YOUR OBJECTIVE: Each record that follows should be transcribed word for word.

DATA PROVIDED:
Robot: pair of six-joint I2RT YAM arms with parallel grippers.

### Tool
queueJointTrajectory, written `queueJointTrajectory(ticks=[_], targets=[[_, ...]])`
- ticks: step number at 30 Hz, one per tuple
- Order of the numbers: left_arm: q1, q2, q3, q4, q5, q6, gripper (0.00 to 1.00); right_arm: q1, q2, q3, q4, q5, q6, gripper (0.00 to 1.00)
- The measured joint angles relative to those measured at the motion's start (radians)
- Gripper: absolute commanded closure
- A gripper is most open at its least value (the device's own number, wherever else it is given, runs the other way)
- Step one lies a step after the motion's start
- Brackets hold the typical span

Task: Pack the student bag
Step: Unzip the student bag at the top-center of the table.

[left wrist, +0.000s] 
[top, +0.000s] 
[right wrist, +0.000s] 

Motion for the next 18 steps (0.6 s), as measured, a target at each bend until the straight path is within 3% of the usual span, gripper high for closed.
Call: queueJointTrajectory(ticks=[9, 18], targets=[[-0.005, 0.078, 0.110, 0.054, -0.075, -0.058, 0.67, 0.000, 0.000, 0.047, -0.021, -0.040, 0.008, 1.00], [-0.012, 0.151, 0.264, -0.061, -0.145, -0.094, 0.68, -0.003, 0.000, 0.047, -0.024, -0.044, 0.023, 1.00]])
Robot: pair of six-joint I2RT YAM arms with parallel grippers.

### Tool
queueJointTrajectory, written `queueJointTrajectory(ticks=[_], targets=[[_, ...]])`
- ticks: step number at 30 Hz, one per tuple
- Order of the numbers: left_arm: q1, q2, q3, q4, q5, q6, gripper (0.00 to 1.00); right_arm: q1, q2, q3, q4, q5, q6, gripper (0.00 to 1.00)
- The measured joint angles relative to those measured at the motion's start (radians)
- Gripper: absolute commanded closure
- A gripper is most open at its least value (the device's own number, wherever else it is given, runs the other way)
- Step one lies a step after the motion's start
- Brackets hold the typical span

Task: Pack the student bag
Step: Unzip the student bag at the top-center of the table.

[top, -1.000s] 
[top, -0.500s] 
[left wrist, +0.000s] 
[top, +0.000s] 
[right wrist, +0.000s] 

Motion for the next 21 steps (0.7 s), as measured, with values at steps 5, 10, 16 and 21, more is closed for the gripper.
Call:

RESPONSE BELOW:
Robot: pair of six-joint I2RT YAM arms with parallel grippers.

### Tool
queueJointTrajectory, written `queueJointTrajectory(ticks=[_], targets=[[_, ...]])`
- ticks: step number at 30 Hz, one per tuple
- Order of the numbers: left_arm: q1, q2, q3, q4, q5, q6, gripper (0.00 to 1.00); right_arm: q1, q2, q3, q4, q5, q6, gripper (0.00 to 1.00)
- The measured joint angles relative to those measured at the motion's start (radians)
- Gripper: absolute commanded closure
- A gripper is most open at its least value (the device's own number, wherever else it is given, runs the other way)
- Step one lies a step after the motion's start
- Brackets hold the typical span

Task: Pack the student bag
Step: Unzip the student bag at the top-center of the table.

[left wrist, +0.000s] 
[top, +0.000s] 
[right wrist, +0.000s] 

Motion for the next 18 steps (0.6 s), as measured, a target at each bend until the straight path is within 3% of the usual span, gripper high for closed.
Call: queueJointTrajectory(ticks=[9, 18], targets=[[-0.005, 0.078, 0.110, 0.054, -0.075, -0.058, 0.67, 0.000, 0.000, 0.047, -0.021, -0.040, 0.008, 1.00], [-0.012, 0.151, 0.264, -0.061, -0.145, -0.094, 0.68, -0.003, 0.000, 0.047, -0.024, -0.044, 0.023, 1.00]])
Robot: pair of six-joint I2RT YAM arms with parallel grippers.

### Tool
queueJointTrajectory, written `queueJointTrajectory(ticks=[_], targets=[[_, ...]])`
- ticks: step number at 30 Hz, one per tuple
- Order of the numbers: left_arm: q1, q2, q3, q4, q5, q6, gripper (0.00 to 1.00); right_arm: q1, q2, q3, q4, q5, q6, gripper (0.00 to 1.00)
- The measured joint angles relative to those measured at the motion's start (radians)
- Gripper: absolute commanded closure
- A gripper is most open at its least value (the device's own number, wherever else it is given, runs the other way)
- Step one lies a step after the motion's start
- Brackets hold the typical span

Task: Pack the student bag
Step: Unzip the student bag at the top-center of the table.

[top, -1.000s] 
[top, -0.500s] 
[left wrist, +0.000s] 
[top, +0.000s] 
[right wrist, +0.000s] 

Motion for the next 21 steps (0.7 s), as measured, with values at steps 5, 10, 16 and 21, more is closed for the gripper.
Call:

The exercise requires nothing more than what has been given.